• [Required work] Only the lines below from the one containing "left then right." to the one containing "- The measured" should be repeated, both included and unchanged.

====== Data for analysis

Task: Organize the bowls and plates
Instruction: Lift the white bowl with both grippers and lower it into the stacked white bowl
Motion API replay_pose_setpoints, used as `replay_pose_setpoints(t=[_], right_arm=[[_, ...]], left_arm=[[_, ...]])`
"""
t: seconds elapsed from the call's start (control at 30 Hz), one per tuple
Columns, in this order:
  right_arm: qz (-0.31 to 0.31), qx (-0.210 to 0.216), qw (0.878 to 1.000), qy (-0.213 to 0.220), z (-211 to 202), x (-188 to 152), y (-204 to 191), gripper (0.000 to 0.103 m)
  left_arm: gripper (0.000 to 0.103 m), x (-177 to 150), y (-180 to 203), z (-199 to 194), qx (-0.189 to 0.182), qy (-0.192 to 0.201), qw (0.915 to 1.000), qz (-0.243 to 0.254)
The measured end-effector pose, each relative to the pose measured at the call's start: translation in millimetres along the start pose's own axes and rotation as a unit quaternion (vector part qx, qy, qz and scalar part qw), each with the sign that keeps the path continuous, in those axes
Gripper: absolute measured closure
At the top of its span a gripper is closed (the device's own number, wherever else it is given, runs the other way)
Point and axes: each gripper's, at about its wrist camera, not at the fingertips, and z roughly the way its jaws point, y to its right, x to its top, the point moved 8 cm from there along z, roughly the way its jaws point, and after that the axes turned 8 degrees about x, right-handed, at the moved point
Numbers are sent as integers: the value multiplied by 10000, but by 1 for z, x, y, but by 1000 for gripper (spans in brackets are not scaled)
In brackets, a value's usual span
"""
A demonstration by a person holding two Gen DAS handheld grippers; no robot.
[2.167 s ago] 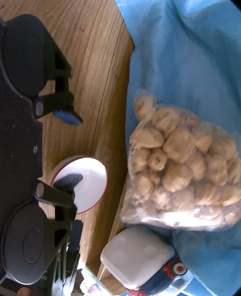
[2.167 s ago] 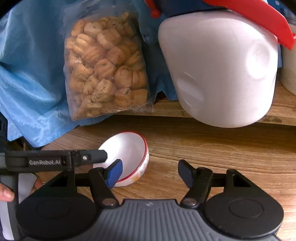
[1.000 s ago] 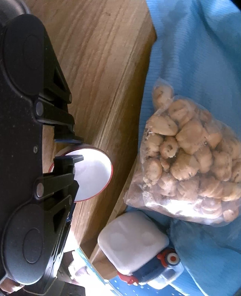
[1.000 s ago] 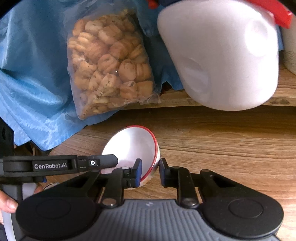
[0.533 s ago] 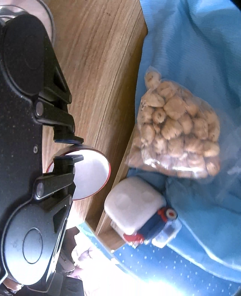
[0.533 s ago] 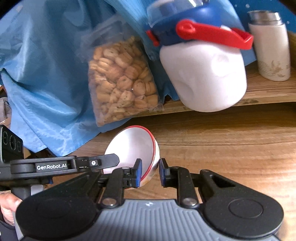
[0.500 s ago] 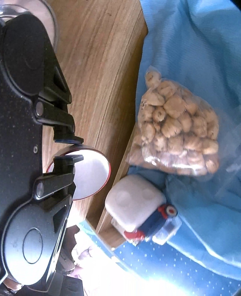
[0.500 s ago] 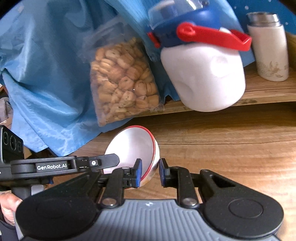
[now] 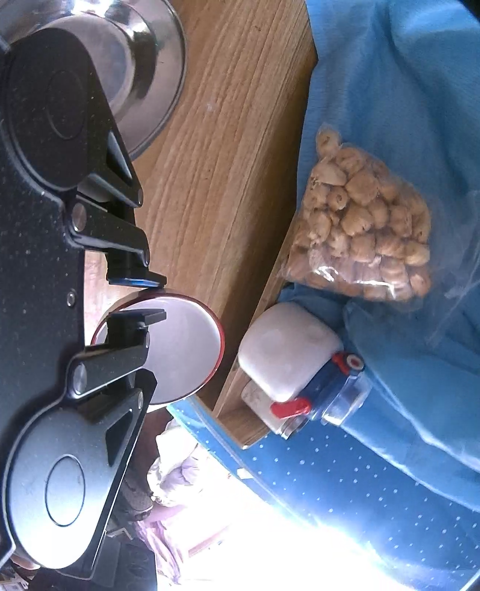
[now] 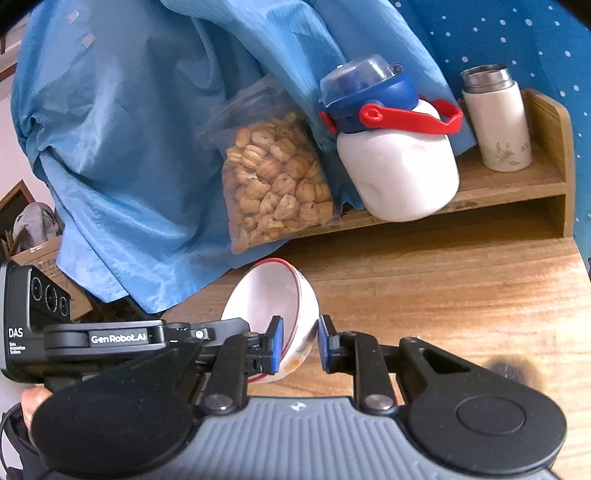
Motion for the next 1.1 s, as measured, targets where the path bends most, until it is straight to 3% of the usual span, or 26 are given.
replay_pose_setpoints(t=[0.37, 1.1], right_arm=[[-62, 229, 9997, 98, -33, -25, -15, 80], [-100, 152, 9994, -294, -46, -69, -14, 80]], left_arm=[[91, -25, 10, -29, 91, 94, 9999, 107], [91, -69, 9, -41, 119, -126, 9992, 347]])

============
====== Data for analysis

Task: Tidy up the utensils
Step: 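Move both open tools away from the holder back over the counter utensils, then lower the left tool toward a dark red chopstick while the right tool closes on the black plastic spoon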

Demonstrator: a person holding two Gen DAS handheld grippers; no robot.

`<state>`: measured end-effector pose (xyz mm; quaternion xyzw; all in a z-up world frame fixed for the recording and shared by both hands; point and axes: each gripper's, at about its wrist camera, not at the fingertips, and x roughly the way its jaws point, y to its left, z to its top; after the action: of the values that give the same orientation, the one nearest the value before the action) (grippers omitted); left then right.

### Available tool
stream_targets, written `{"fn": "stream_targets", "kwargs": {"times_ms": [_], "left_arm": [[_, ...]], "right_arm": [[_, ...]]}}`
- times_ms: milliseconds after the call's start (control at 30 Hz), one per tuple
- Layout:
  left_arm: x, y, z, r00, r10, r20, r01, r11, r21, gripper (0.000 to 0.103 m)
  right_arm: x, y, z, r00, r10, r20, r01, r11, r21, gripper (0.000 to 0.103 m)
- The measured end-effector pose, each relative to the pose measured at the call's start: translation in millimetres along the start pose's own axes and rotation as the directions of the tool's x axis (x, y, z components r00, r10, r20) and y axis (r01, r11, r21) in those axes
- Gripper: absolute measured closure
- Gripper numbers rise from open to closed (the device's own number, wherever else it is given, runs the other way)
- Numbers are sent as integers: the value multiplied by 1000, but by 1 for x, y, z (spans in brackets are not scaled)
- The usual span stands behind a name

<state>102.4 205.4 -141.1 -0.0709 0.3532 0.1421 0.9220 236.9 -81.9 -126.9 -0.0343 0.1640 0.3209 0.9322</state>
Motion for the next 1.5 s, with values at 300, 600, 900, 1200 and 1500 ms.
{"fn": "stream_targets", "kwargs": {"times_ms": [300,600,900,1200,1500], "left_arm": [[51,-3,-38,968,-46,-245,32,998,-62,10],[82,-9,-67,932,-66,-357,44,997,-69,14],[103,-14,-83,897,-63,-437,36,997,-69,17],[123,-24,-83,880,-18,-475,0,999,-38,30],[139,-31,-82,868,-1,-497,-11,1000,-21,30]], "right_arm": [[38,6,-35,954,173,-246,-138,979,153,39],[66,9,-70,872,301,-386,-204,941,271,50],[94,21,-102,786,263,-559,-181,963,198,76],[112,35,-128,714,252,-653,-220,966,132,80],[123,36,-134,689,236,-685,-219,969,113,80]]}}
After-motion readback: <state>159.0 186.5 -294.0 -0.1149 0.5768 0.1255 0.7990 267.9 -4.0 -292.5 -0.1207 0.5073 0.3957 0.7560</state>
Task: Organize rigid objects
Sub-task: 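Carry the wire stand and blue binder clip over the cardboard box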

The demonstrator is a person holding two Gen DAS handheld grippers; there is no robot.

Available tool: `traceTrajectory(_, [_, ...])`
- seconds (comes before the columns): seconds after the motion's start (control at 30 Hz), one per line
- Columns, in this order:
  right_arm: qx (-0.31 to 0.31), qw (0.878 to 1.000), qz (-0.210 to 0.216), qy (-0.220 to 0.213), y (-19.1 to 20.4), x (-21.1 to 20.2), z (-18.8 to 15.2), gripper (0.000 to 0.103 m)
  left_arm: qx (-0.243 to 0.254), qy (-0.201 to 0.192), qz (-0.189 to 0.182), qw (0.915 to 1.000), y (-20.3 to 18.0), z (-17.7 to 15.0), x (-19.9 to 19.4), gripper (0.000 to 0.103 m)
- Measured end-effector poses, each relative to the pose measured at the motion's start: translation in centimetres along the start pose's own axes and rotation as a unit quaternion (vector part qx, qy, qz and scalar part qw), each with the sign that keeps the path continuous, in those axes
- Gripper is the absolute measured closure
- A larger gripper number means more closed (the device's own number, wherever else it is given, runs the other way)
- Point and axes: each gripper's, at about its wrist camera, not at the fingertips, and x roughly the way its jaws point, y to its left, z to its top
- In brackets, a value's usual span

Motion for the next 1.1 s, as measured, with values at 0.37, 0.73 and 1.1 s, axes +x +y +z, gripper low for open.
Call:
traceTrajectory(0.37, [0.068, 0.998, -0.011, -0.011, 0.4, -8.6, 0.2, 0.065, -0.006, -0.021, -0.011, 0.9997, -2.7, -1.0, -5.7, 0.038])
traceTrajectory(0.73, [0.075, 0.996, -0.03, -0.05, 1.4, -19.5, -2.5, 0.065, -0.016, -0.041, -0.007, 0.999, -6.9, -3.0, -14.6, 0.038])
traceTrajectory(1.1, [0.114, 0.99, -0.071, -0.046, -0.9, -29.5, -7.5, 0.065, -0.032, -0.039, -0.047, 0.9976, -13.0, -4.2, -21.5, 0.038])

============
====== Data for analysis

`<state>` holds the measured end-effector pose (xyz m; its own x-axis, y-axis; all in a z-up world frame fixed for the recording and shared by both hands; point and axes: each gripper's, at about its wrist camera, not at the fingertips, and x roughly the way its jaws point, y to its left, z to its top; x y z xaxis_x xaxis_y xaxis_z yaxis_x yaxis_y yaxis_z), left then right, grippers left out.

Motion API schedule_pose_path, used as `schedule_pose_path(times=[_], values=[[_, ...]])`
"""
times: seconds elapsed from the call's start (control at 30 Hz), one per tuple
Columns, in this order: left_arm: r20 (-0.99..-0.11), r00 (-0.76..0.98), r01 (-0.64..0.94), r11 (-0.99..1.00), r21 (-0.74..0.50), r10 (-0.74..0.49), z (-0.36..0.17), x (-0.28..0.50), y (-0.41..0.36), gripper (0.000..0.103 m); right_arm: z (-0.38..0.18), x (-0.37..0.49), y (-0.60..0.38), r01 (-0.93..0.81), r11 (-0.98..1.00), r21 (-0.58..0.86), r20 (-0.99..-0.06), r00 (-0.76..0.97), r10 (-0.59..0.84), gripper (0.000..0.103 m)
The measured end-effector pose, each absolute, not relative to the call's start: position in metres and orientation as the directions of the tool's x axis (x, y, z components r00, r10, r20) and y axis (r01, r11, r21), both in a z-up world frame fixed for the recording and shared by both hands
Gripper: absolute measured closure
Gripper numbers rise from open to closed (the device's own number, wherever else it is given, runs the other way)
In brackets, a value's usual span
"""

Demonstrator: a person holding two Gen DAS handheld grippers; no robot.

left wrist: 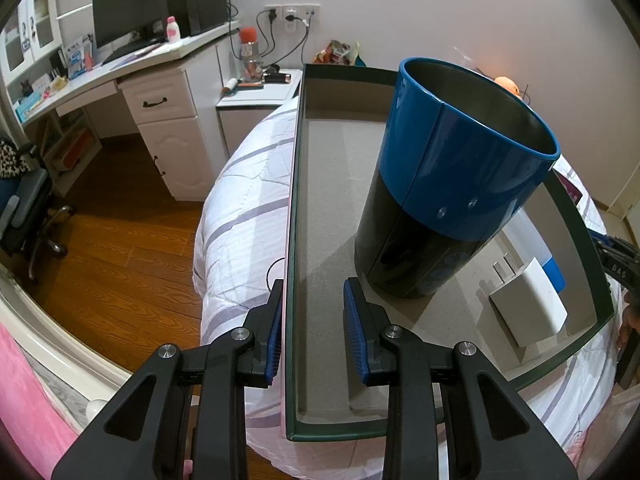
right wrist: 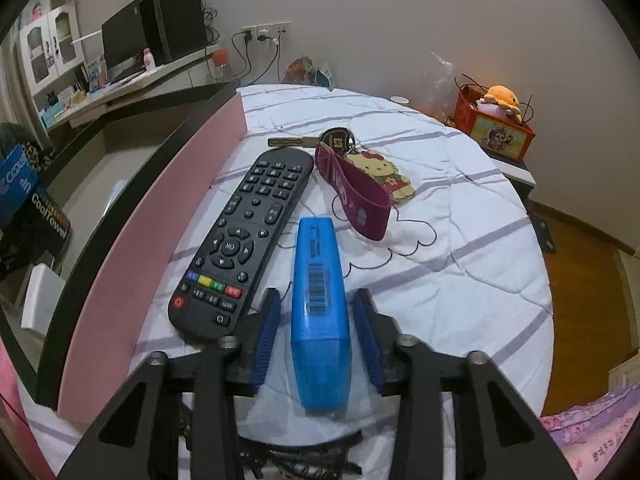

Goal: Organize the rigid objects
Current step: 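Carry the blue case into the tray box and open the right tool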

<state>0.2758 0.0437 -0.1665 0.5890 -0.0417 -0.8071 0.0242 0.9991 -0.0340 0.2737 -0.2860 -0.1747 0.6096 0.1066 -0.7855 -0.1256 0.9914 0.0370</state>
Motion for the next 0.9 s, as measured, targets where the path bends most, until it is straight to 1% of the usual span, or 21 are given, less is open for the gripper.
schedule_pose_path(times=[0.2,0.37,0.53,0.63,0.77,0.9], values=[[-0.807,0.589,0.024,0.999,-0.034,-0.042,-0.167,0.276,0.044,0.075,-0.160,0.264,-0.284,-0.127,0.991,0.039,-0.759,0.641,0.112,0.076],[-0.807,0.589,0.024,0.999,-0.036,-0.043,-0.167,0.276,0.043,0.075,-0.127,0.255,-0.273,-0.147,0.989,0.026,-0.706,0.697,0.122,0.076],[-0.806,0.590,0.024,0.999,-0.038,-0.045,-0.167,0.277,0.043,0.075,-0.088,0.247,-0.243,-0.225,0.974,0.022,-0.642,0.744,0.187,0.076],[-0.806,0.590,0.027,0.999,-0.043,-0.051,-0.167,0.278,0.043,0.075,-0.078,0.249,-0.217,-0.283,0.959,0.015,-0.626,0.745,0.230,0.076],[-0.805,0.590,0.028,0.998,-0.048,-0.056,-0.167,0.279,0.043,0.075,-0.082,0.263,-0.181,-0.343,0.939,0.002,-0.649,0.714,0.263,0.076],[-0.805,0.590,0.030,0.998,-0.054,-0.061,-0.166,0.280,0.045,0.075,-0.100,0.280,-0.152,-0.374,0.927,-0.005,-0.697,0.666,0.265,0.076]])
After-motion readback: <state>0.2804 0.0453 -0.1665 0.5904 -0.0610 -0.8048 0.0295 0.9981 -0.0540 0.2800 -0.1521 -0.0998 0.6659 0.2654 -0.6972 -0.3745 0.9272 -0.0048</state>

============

• [Solution]
`<state>`: measured end-effector pose (xyz mm; quaternion xyzw; all in a z-up world frame fixed for the recording and shared by both hands; point and axes: each gripper's, at about its wrist camera, not at the fingertips, and x roughly the way its jaws point, y to its left, z to its top; after the action: of the values that give the same orientation, the one nearest the value before the action) (grippers omitted); left then right.

### Available tool
stream_targets, written `{"fn": "stream_targets", "kwargs": {"times_ms": [_], "left_arm": [[_, ...]], "right_arm": [[_, ...]]}}`
- times_ms: milliseconds after the call's start (control at 30 Hz), one per tuple
- Layout:
  left_arm: x, y, z, r00, r10, r20, r01, r11, r21, gripper (0.000 to 0.103 m)
  right_arm: x, y, z, r00, r10, r20, r01, r11, r21, gripper (0.000 to 0.103 m)
- The measured end-effector pose, each relative to the pose measured at the call's start: translation in millimetres along the start pose's own axes and rotation as the directions of the tool's x axis (x, y, z components r00, r10, r20) and y axis (r01, r11, r21) in those axes

The response above is complete.